* WORK TO BE COMPLETED
Exactly repeat the full listing that follows.

* DATA LISTING
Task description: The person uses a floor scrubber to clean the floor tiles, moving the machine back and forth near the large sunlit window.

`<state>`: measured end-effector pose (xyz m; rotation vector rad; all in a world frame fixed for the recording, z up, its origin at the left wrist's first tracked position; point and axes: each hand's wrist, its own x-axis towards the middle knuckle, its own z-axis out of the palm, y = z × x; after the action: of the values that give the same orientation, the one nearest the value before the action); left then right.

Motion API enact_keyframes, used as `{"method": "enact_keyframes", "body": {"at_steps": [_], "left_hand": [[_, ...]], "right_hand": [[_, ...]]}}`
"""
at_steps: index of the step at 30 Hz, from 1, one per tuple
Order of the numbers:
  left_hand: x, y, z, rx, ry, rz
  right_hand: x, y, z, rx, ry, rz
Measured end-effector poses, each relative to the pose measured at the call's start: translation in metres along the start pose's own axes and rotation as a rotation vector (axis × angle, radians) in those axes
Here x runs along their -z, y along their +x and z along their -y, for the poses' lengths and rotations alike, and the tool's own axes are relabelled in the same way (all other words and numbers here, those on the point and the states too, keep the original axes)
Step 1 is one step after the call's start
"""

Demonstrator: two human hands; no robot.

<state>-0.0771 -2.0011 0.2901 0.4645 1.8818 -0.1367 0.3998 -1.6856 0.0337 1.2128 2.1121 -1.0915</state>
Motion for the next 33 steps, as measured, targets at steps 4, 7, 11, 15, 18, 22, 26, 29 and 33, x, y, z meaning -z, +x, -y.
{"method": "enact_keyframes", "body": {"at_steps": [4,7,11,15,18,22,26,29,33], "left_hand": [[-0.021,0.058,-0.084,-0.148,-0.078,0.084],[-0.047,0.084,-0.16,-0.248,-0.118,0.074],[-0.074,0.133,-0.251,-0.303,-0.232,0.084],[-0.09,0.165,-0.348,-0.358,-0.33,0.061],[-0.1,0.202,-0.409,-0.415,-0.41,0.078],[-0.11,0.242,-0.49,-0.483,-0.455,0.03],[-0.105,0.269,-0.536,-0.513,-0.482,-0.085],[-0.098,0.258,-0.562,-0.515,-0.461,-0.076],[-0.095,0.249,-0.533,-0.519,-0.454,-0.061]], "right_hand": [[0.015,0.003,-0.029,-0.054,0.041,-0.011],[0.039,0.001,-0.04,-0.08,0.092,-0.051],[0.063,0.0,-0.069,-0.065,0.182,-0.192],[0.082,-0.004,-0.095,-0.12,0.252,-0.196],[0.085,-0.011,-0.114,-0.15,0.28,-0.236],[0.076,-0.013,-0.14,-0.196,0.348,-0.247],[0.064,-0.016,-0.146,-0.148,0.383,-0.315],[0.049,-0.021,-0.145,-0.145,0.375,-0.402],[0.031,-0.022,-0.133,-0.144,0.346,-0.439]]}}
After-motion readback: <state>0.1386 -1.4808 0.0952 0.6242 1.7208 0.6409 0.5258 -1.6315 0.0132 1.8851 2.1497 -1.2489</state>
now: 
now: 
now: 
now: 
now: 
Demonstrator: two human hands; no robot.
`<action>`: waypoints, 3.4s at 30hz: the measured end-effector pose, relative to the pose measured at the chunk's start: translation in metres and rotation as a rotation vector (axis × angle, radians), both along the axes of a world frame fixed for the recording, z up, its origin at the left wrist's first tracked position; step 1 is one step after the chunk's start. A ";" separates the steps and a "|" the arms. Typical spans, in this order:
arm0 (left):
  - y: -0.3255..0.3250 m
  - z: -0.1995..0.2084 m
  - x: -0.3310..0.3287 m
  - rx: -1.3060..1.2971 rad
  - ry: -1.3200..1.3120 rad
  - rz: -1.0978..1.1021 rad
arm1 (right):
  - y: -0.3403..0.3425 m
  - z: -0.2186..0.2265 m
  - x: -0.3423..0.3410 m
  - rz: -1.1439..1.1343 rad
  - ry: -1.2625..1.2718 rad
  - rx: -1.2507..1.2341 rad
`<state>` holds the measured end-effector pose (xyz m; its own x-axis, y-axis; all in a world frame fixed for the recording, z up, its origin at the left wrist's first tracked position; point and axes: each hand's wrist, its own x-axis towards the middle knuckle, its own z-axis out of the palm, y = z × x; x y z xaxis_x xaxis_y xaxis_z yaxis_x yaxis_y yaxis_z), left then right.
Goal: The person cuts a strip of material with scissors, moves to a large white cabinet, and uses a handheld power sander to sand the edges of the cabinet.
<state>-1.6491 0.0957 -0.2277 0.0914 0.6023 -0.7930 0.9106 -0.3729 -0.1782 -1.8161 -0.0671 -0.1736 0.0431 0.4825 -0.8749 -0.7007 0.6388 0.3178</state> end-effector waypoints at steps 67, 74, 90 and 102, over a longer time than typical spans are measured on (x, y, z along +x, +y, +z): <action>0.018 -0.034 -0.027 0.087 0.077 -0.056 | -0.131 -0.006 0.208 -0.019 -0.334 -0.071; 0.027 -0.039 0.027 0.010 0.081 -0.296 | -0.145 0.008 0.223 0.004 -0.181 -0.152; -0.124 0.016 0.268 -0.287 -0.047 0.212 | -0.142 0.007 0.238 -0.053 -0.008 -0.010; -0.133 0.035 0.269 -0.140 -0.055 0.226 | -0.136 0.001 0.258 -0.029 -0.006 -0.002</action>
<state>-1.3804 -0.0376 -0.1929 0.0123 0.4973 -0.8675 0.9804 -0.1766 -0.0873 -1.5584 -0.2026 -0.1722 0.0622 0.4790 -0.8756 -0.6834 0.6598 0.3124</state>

* WRITTEN ANSWER
Task description: The person uses a floor scrubber to clean the floor tiles, moving the machine back and forth near the large sunlit window.

`<state>`: measured end-effector pose (xyz m; rotation vector rad; all in a world frame fixed for the recording, z up, its origin at the left wrist's first tracked position; point and axes: each hand's wrist, its own x-axis towards the middle knuckle, its own z-axis out of the palm, y = z × x; after the action: of the values that give the same orientation, the one nearest the value before the action); left then right.

Motion API enact_keyframes, used as `{"method": "enact_keyframes", "body": {"at_steps": [_], "left_hand": [[_, ...]], "right_hand": [[_, ...]]}}`
"""
at_steps: index of the step at 30 Hz, from 1, one per tuple
Order of the numbers:
  left_hand: x, y, z, rx, ry, rz
  right_hand: x, y, z, rx, ry, rz
Measured end-effector poses, each relative to the pose measured at the call's start: translation in metres along the start pose's own axes and rotation as a rotation vector (axis × angle, radians) in those axes
Here x runs along their -z, y along their +x and z along their -y, for the poses' lengths and rotations alike, and the tool's own axes are relabelled in the same way (all other words and numbers here, those on the point and the states too, keep the original axes)
Step 1 is one step after the call's start
"""

Demonstrator: two human hands; no robot.

<state>-0.0771 -2.0011 0.2901 0.4645 1.8818 -0.1367 0.3998 -1.6856 0.0337 1.2128 2.1121 -1.0915</state>
Motion for the next 33 steps, as measured, targets at steps 4, 7, 11, 15, 18, 22, 26, 29 and 33, x, y, z meaning -z, +x, -y.
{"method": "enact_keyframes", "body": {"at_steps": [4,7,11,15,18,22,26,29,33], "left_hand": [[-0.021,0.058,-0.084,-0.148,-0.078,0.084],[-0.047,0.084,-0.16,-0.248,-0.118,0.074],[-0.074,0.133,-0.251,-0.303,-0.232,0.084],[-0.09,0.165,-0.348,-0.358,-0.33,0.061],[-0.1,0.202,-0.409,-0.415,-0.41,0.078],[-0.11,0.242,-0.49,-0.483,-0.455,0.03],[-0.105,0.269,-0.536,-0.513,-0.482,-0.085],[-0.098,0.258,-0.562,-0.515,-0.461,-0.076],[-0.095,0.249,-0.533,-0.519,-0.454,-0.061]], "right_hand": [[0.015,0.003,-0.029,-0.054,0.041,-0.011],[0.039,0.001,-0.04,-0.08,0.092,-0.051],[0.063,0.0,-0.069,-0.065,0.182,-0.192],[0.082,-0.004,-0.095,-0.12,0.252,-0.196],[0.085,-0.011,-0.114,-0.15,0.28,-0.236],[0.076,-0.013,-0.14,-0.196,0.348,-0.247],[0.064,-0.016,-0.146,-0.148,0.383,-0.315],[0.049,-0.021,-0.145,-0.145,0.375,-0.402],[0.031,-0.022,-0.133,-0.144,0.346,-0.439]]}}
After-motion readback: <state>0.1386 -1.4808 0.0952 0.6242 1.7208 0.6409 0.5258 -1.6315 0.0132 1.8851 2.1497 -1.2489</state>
now: 
now: 
now: 
now: 
now: 
Demonstrator: two human hands; no robot.
`<action>`: waypoints, 3.4s at 30hz: the measured end-effector pose, relative to the pose measured at the chunk's start: translation in metres and rotation as a rotation vector (axis × angle, radians), both along the axes of a world frame fixed for the recording, z up, its origin at the left wrist's first tracked position; step 1 is one step after the chunk's start. A ";" separates the steps and a "|" the arms. Typical spans, in this order:
arm0 (left):
  - y: -0.3255..0.3250 m
  - z: -0.1995..0.2084 m
  - x: -0.3310..0.3287 m
  - rx: -1.3060..1.2971 rad
  - ry: -1.3200..1.3120 rad
  - rz: -1.0978..1.1021 rad
arm1 (right):
  - y: -0.3403..0.3425 m
  - z: -0.2186..0.2265 m
  - x: -0.3423..0.3410 m
  - rz: -1.1439..1.1343 rad
  - ry: -1.2625..1.2718 rad
  - rx: -1.2507..1.2341 rad
`<state>` holds the measured end-effector pose (xyz m; its own x-axis, y-axis; all in a world frame fixed for the recording, z up, its origin at the left wrist's first tracked position; point and axes: each hand's wrist, its own x-axis towards the middle knuckle, its own z-axis out of the palm, y = z × x; x y z xaxis_x xaxis_y xaxis_z yaxis_x yaxis_y yaxis_z), left then right.
Goal: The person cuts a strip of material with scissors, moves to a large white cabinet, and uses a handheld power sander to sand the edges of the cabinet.
<state>-1.6491 0.0957 -0.2277 0.0914 0.6023 -0.7930 0.9106 -0.3729 -0.1782 -1.8161 -0.0671 -0.1736 0.0431 0.4825 -0.8749 -0.7007 0.6388 0.3178</state> end-effector waypoints at steps 67, 74, 90 and 102, over a longer time than typical spans are measured on (x, y, z along +x, +y, +z): <action>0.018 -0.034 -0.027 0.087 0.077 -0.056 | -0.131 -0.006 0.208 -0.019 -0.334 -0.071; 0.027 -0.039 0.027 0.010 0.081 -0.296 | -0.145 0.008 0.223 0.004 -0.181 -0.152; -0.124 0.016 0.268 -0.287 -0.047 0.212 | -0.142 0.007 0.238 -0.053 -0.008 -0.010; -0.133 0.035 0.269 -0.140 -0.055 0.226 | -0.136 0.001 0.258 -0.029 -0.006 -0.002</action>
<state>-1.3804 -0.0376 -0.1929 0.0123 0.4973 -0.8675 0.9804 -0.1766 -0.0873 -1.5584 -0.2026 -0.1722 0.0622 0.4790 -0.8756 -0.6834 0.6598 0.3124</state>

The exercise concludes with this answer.